Monday, March 2, 2020

Get Ready For the April Fireballs!

"Meteor"; "meteoroid"; "meteorite"; "falling star"; "fireball"; "shooting star"; "comet"; "asteroid" -- what does it all mean!?

Here is a simple and intuitive answer, provided in this beautiful infographic from the American Meteor Society.

Regarding this terminology: excluding "comet", and "meteor" - all of the others refer to the same type of object, which, is "asteroidal" in nature; that is, composed of rock, metal, or a mixture of both. Their origins are, usually, from comets, as well as from the asteroids within the Asteroid Belt. The Asteroid Belt lies between the orbits of Mars and Jupiter. Comets originate from the Oort Cloud, and from the Kuiper Belt. All are remnant matter left over from the formation of the Solar System.

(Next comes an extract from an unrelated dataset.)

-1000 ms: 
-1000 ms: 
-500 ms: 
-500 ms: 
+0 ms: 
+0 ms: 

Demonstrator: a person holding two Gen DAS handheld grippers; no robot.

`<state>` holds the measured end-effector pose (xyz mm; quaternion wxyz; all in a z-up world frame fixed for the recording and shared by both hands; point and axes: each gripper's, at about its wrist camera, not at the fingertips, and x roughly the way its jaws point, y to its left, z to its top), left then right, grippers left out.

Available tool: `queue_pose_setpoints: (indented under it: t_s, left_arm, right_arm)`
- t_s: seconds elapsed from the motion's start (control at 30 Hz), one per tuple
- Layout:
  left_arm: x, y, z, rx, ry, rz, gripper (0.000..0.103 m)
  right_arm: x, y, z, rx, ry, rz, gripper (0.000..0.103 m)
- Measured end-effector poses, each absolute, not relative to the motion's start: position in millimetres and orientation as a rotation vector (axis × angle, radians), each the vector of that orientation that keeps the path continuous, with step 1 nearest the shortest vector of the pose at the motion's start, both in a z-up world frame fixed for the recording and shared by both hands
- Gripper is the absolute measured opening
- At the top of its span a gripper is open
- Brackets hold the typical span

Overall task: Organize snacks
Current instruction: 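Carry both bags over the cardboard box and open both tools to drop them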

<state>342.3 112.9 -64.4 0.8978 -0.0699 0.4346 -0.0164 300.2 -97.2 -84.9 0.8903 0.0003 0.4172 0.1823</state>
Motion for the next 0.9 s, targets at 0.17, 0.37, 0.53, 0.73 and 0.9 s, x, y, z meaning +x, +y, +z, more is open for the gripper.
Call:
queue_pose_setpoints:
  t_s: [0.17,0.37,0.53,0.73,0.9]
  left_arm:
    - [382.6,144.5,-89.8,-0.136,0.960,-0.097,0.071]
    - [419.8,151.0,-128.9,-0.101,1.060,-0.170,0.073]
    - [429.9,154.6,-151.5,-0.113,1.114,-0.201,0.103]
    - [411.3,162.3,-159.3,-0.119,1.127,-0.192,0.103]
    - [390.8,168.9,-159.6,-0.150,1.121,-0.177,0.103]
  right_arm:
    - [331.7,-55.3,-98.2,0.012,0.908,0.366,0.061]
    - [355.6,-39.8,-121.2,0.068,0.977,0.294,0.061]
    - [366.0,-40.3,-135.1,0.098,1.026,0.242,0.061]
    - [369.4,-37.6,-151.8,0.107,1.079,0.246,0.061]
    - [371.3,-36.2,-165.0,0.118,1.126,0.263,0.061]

Meteor Terminology - American Meteor Society - www.amsmeteors.org - Graphic concept and design by Vincent Perlerin and Mike Hankey for AMS - 2013.
Meteor Terminology - American Meteor Society - www.amsmeteors.org - Graphic concept and design by Vincent Perlerin and Mike Hankey for AMS - 2013.

Note that the word, meteor, refers to the "light" emitted from a meteoritic object, and not the meteoritic object, itself, that is producing the light; therefore, a meteor and a falling star, technically, are not the same thing. In other words, a meteor is created by an object called a "meteoroid" (which, of course, can be "asteroidal", or, "cometary" in nature! 😁)

The April Fireballs, are a small collection of asteroidal and cometary debris that orbits the sun in an elliptical path. About the 15th, of every April, some of this material enters Earth's atmosphere, and combusts, in a spectacularly bright meteor called a "fireball".